BTW, this behaves the same in GraphDB (which is based on RDF4J) and Blazegraph, but not in Stardog where all four solutions are returned.

jetztgradnet avatar Jun 01 '22 07:06 jetztgradnet

Thanks for the thorough report @jetztgradnet . Unless someone else picks it up first, I'll try and take a closer look over the weekend.
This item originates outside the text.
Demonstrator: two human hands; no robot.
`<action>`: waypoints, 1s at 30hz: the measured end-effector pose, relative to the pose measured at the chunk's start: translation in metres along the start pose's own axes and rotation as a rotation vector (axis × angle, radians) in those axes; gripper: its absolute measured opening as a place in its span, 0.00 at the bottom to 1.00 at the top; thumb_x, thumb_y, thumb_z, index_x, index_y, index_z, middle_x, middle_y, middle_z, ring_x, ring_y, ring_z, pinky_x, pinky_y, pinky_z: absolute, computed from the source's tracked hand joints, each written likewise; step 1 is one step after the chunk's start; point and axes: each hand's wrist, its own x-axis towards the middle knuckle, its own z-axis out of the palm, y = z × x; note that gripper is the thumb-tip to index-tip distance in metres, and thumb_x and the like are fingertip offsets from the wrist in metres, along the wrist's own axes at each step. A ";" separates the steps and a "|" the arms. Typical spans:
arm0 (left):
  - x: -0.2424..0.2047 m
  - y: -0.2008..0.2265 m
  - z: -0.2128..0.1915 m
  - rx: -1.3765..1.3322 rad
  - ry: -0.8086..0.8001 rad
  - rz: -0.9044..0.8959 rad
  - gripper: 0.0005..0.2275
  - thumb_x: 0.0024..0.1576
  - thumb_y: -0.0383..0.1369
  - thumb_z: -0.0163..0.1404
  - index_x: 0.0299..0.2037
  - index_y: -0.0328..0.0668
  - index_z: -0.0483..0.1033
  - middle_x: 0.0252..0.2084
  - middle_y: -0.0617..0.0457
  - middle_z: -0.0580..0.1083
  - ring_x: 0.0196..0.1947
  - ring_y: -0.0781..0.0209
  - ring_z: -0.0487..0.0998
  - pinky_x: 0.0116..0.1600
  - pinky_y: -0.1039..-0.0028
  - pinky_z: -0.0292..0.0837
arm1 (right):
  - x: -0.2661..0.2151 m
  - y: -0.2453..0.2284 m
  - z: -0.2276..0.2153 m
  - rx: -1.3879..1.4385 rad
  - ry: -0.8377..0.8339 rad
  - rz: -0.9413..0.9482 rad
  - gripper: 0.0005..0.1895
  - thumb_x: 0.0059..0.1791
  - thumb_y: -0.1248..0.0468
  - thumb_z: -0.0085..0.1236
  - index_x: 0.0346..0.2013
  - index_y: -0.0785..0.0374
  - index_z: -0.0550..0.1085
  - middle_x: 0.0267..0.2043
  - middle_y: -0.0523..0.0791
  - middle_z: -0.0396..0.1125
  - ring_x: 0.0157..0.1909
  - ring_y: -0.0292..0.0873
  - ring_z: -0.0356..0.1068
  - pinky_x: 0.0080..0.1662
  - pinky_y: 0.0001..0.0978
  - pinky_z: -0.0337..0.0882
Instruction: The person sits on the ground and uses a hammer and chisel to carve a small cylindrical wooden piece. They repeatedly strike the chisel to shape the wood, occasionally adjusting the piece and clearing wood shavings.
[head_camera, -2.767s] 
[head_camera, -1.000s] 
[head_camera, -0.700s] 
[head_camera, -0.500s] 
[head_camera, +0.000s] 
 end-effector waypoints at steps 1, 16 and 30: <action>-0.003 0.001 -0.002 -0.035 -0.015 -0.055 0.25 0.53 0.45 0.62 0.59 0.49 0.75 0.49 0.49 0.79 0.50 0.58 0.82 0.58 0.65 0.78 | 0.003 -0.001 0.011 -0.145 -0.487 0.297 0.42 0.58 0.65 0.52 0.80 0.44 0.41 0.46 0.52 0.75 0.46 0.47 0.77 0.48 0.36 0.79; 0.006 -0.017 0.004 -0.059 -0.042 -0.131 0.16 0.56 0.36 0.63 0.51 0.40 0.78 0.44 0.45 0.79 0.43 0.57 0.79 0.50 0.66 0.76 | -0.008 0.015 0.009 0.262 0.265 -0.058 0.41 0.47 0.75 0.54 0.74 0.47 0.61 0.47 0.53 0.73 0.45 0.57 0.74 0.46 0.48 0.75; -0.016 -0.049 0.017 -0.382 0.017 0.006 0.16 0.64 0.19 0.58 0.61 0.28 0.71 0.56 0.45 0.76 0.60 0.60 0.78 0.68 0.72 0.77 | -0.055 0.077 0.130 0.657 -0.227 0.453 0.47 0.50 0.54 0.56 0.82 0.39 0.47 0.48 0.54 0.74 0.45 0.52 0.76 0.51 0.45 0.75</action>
abrokenjester avatar Jun 01 '22 20:06 abrokenjester

Query execution plan for the original query:

Projection (resultSizeActual=2)
╠══ProjectionElemList
║     ProjectionElem "sub"
║     ProjectionElem "obj"
╚══Filter (resultSizeActual=2)
   ├──And
   │  ╠══Compare (!=)
   │  ║     Var (name=obj)
   │  ║     ValueConstant (value="value")
   │  ╚══Compare (!=)
   │        Var (name=obj)
   │        ValueConstant (value="value1-en"@en)
   └──Filter (resultSizeActual=3)
      ╠══And
      ║  ├──Compare (!=)
      ║  │     Var (name=obj)
      ║  │     ValueConstant (value="value1-de"@de)
      ║  └──Compare (!=)
      ║        Var (name=obj)
      ║        ValueConstant (value="1"^^<http://www.w3.org/2001/XMLSchema#integer>)
      ╚══BindingSetAssignment ([[sub=http://example.com/wrong1;obj="value1-en"@de], [sub=http://example.com/wrong2;obj="value1-de"@en], [sub=http://example.com/wrong3;obj="value NOT"], [sub=http://example.com/wrong4;obj="111"^^<http://www.w3.org/2001/XMLSchema#integer>]]) (resultSizeActual=4)

Looks fairly clear that the filter evaluation is somehow tripping up. I have also doublechecked that it is not the VALUES clause causing the problem: the same result occurs when adding triples to the store and using a basic graph pattern to query.

abrokenjester avatar Jun 04 '22 22:06 abrokenjester

Stepping through it, it fails on comparisons between datatyped and untyped literals:

"org.eclipse.rdf4j.query.algebra.evaluation.ValueExprEvaluationException: Unable to compare strings with other supported types" This happens when comparing "value NOT" with "1"^^xsd:integer.

abrokenjester avatar Jun 04 '22 23:06 abrokenjester

Oh here we go. It's one of those cases where the SPARQL spec become near-impenetrable.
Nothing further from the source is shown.